▸ **Source data**:
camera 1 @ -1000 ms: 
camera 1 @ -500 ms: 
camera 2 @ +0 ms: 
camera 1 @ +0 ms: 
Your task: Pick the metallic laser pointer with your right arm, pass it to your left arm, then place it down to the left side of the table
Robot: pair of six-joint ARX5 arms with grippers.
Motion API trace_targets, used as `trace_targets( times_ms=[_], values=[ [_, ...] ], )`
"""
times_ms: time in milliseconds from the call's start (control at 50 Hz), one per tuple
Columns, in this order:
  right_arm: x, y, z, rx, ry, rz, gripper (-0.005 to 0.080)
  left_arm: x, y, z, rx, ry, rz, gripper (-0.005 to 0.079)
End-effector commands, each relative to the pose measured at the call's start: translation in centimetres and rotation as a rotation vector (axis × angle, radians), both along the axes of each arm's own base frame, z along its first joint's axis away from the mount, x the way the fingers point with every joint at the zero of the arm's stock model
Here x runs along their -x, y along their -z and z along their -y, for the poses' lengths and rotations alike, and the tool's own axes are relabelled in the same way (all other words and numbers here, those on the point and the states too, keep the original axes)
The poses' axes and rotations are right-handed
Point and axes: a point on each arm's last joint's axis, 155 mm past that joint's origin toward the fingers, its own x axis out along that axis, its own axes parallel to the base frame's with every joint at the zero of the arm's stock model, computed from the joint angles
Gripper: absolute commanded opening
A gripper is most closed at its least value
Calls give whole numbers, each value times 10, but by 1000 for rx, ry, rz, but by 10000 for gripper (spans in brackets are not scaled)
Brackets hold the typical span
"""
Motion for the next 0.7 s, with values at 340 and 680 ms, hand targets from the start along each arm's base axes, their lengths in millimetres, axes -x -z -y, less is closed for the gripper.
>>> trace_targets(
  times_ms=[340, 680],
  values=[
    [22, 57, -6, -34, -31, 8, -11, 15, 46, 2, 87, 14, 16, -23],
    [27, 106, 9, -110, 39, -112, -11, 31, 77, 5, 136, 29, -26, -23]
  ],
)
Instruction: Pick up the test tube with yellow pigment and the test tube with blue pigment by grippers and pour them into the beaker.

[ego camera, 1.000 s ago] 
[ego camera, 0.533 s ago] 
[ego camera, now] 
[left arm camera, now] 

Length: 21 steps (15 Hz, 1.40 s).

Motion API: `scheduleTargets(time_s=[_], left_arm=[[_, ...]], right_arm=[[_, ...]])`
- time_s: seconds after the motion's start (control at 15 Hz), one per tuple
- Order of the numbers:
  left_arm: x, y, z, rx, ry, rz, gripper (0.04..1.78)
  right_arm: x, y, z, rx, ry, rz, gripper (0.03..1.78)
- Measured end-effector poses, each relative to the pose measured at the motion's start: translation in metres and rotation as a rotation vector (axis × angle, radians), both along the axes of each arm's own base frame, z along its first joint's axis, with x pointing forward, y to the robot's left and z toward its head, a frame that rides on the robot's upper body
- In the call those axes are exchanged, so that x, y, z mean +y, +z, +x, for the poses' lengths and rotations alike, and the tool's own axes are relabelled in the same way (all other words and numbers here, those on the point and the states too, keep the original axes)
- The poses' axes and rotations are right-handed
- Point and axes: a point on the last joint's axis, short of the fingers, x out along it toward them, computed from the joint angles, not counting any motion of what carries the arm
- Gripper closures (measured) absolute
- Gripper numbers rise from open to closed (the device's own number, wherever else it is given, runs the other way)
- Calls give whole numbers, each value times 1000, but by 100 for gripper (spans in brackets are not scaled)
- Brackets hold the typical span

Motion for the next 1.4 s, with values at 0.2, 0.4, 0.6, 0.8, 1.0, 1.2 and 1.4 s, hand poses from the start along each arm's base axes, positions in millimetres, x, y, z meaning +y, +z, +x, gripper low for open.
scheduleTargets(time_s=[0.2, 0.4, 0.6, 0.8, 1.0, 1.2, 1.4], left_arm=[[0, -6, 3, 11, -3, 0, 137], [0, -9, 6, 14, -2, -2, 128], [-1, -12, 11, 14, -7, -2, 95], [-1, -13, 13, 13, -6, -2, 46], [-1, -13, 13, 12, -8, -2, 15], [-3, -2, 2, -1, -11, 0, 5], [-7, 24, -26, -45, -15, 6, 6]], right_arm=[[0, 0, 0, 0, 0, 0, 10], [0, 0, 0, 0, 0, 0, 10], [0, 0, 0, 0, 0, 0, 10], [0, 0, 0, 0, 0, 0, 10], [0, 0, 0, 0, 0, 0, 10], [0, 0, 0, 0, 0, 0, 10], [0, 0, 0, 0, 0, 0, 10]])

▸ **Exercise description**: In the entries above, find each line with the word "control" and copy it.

▸ **Completed task**:
times_ms: time in milliseconds from the call's start (control at 50 Hz), one per tuple
- time_s: seconds after the motion's start (control at 15 Hz), one per tuple

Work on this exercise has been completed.